Boies owns a home in Westchester County, New York, Hawk and Horse Vineyards in Northern California, an oceangoing yacht, and a large wine collection. Boies is dyslexic and is frequently described as having a photographic memory which allows him to recite exact text, page numbers, and legal exhibits. Colleagues attribute part of his courtroom success in part to this ability.

==Philanthropy==
- Professorial chairs:
  - Daryl Levinson is the "David Boies Professor of Law" at New York University School of Law.
  - $1.5 million to the Tulane University Law School to establish the "David Boies Distinguished Chair in Law". Two of Boies' children earned their law degrees at Tulane.
  - A "David Boies Professor" was established at the University of Pennsylvania and is currently held by professor of history Kathleen M. Brown. The professorship is named after Boies' father, a high school teacher of government and economics.
  - A "David Boies Chair" at the Yale Law School was formerly held by Professor Robert Post before he became dean of the law school.
  - David and Mary Boies endowed a chair in government at the University of Redlands, the college that David Boies attended.

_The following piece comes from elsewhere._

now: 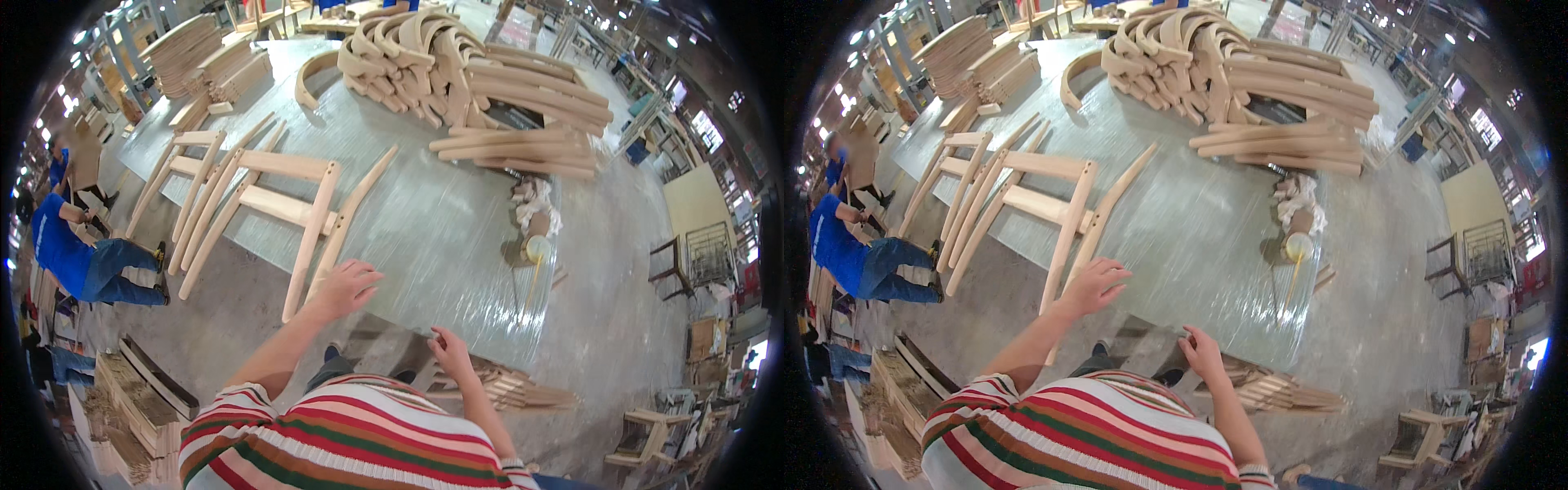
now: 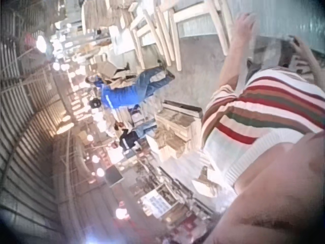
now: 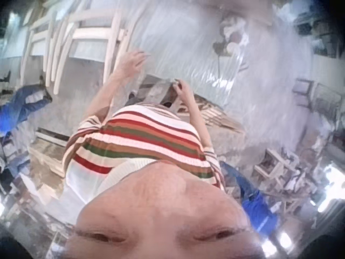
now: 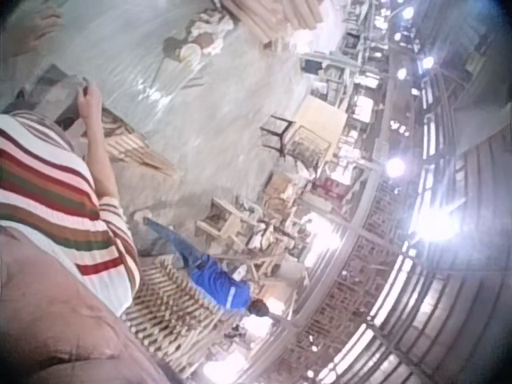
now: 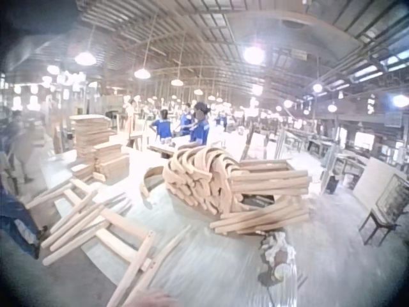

Arthur Svenson currently holds this chair.
  - Mary and David Boies also endowed a "Maurice Greenberg Chair" at the Yale Law School.
- David Boies and his wife, Mary, donated $5 million to Northern Westchester Hospital, in Mount Kisco, New York. Part of an ongoing capital campaign, the Boieses' money was used to build the hospital's new emergency room.
David and Mary Boies also fund the "Mary and David Boies Fellowships" for foreign students at the Harvard Kennedy School. The Boieses give an annual picnic at their home for the incoming Teach for America corps for New York City (300–500 people). They support the Central European and Eurasian Law Institute (CEELI), a Prague-based institute that trains judges from newly democratized countries in Eastern Europe and the Middle East. There is a "Mary and David Boies Reading Room" at the CEELI Institute in Prague.

==Awards and honors==
- Time magazine named Boies "Lawyer of the Year" in 2000.
- Boies received the Golden Plate Award of the American Academy of Achievement in 2014.